Under the decrease, PECO’s gas rate will drop from $1.45 per hundred cubic feet (ccf) to $1.29/ccf, reflecting lower wholesale gas supply costs. The reduced rate will mean savings of about $15 a month for the typical residential customer using 80 to 100 ccf, and more for larger users. The new rate is now 21% lower than last December ($1.65/ccf) when rates reflected the sharply increased wholesale prices following Katrina and Hurricane Rita in the Gulf of Mexico.

“Our goal in buying natural gas for our customers is to make sure they get the best possible price and to protect them from the up-and-down volatility that can occur in the wholesale market,” said Reed Horting, PECO vice president, gas. “We understand how higher energy costs impact our consumers, and we are pleased we could pass along these lower prices.”

PECO said it is uncertain whether its natural gas rate will change next quarter. The utility is permitted under state regulation to adjust rates only quarterly depending on variations in wholesale commodity and related supply costs. Market conditions will be mostly dependent on weather, use of natural gas for power generation nationally, gas production, and gas available in storage reserves.

PECO’s natural gas rates are made up of two parts — a delivery charge and a commodity charge. The 28 cents/ccf delivery charge has not changed since 1988 and reflects PECO’s natural gas operating and maintenance costs, mainly the cost of moving gas from the interstate pipelines to individual users. The gas commodity charge is the part of the bill that will drop on Sept. 1 and reflects only the cost PECO pays to secure natural gas on behalf of customers without any markup. This charge represents about 80% of the total rate and is a “direct pass through” of the company’s purchased gas costs.

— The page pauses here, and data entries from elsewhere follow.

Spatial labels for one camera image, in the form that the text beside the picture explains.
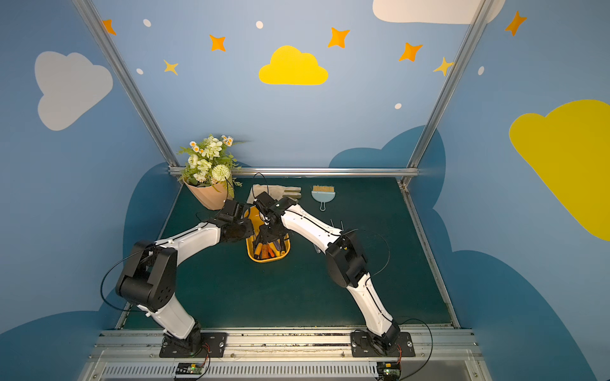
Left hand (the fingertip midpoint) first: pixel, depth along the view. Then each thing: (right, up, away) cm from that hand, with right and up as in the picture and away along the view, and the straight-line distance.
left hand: (251, 226), depth 96 cm
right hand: (+10, -2, -4) cm, 11 cm away
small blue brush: (+31, +14, +19) cm, 39 cm away
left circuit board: (-14, -41, -24) cm, 50 cm away
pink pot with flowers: (-14, +21, -8) cm, 27 cm away
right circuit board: (+49, -43, -23) cm, 69 cm away
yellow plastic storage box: (+10, -9, -4) cm, 14 cm away
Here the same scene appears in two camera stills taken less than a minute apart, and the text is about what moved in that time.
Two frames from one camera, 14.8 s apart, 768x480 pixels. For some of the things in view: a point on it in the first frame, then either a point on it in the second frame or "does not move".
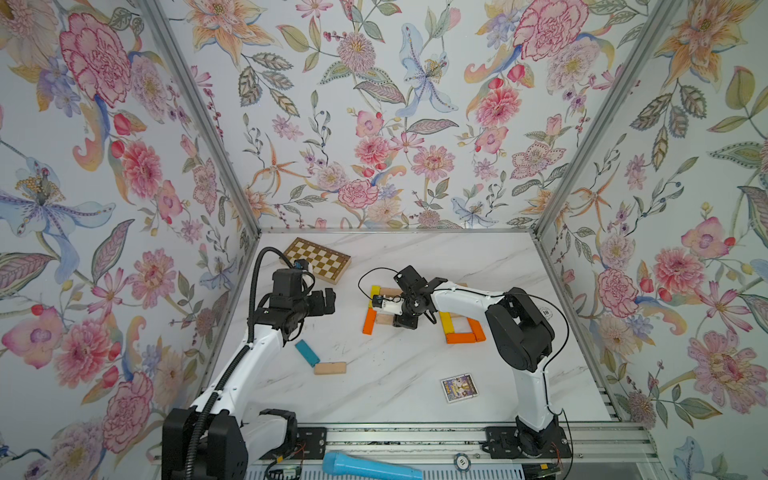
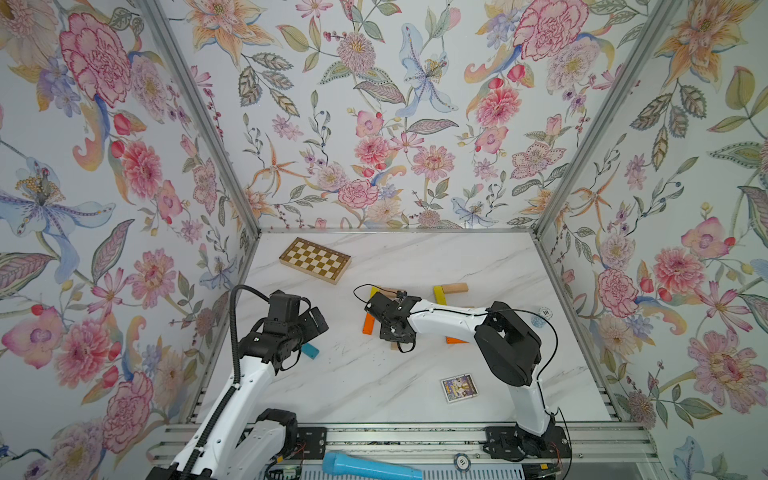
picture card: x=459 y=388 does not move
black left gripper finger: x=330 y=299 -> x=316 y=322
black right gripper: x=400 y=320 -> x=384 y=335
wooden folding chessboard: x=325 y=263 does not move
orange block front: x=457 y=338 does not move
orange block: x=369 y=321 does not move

Horting said PECO’s priority is to buy gas in a variety of ways to provide customers with the most competitive commodity price. The company has a diversified supply portfolio and does not purchase large quantities of gas on the spot market. “Buying gas during the off-season, investing in storage facilities, and hedging on costs help us pass along the most competitive prices available,” he said.

After the milder winter last year, PECO still has substantial amounts of gas in storage with its two local peaking plants at high capacity and underground storage at greater than 80% of capacity.